— Exercise description —
Give back exactly the line containing "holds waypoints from" and all that follow it in the data below, with the pictures left out.

— Data shown —
=== Section Start ===
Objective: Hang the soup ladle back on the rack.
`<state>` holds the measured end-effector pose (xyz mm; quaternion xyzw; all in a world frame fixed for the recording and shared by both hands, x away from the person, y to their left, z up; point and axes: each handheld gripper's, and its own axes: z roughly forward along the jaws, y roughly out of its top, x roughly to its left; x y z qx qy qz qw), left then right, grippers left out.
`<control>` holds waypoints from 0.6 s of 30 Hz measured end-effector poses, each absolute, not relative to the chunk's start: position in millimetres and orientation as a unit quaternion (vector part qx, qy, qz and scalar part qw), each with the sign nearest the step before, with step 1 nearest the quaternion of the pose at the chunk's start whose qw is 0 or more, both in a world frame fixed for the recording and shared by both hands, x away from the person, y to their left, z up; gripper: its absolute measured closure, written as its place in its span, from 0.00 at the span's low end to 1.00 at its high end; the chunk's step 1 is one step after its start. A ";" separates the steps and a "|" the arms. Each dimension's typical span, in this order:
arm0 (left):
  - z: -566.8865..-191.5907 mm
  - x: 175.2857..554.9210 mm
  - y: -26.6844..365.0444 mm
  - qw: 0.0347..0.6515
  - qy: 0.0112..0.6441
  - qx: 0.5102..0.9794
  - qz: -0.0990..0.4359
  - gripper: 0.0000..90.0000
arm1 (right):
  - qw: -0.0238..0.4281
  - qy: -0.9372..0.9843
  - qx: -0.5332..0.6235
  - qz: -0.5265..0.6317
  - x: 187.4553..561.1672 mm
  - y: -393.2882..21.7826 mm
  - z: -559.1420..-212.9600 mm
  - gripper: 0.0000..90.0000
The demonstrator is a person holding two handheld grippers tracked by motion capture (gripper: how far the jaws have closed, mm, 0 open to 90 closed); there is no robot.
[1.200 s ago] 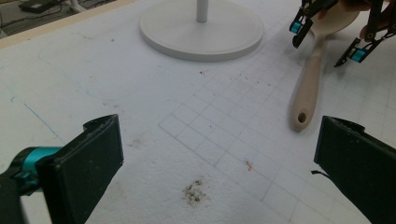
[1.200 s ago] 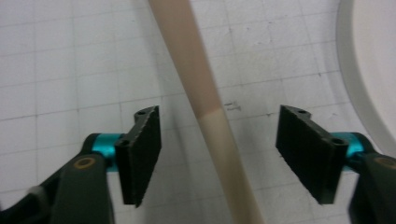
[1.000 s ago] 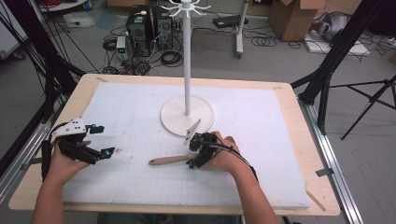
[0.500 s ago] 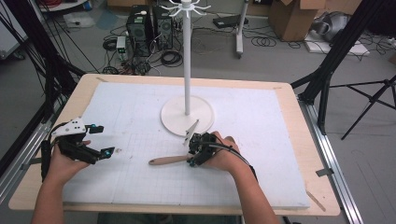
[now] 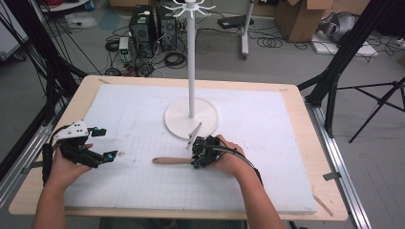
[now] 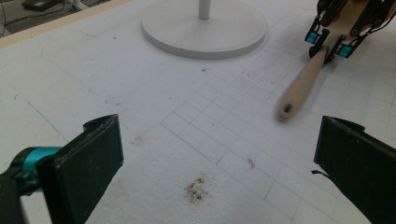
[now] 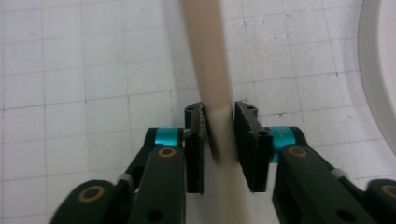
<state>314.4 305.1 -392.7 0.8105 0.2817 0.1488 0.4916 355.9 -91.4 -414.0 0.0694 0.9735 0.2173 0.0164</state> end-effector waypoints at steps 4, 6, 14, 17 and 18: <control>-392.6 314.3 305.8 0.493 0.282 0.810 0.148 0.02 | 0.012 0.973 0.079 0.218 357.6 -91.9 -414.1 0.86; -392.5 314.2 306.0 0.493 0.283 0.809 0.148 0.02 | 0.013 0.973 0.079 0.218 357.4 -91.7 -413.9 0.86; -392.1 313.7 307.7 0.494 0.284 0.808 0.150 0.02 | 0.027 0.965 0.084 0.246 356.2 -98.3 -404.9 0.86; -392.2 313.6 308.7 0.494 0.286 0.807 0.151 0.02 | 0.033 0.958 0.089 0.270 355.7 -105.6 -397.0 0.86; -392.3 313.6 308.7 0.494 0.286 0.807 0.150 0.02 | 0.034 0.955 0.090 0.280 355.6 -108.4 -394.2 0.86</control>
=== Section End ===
— Response box —
`<control>` holds waypoints from 0.6 s of 30 Hz measured end-effector poses, each absolute, not relative to the chunk's start: position in millimetres and orientation as a unit quaternion (vector part qx, qy, qz and scalar part qw), each with the sign nearest the step before, with step 1 nearest the quaternion of the pose at the chunk's start whose qw is 0 or more, both in a world frame fixed for the recording and shared by both hands, x away from the person, y to their left, z up; gripper: its absolute measured closure, written as its place in its span, from 0.00 at the span's low end to 1.00 at its high end; the chunk's step 1 is one step after its start. A ";" separates the steps and a "|" the arms. Each dimension's typical span, in this order:
arm0 (left):
  - z: -566.8865..-191.5907 mm
  - x: 175.2857..554.9210 mm
  - y: -26.6844..365.0444 mm
  - qw: 0.0347..0.6515
  - qy: 0.0112..0.6441
  - qx: 0.5102..0.9794
  - qz: -0.0990..0.4359
  - gripper: 0.0000..90.0000
arm1 (right):
  - qw: -0.0238..0.4281
  - qy: -0.9372..0.9843
  - qx: -0.5332..0.6235
  - qz: -0.5265..0.6317
  - x: 187.4553..561.1672 mm
  - y: -393.2882..21.7826 mm
  - z: -559.1420..-212.9600 mm
  - gripper: 0.0000..90.0000
The demonstrator is a person holding two handheld grippers tracked by motion capture (gripper: how far the jaws have closed, mm, 0 open to 90 closed); there is no robot.
[1.200 s ago] 
[1.200 s ago] 
[1.000 s ago] 
[0.500 s ago] 
[now] 
[now] 
[now] 
<state>314.4 305.1 -392.7 0.8105 0.2817 0.1488 0.4916 355.9 -91.4 -414.0 0.0694 0.9735 0.2173 0.0164</state> end-effector waypoints at steps 4, 6, 14, 17 and 18: <control>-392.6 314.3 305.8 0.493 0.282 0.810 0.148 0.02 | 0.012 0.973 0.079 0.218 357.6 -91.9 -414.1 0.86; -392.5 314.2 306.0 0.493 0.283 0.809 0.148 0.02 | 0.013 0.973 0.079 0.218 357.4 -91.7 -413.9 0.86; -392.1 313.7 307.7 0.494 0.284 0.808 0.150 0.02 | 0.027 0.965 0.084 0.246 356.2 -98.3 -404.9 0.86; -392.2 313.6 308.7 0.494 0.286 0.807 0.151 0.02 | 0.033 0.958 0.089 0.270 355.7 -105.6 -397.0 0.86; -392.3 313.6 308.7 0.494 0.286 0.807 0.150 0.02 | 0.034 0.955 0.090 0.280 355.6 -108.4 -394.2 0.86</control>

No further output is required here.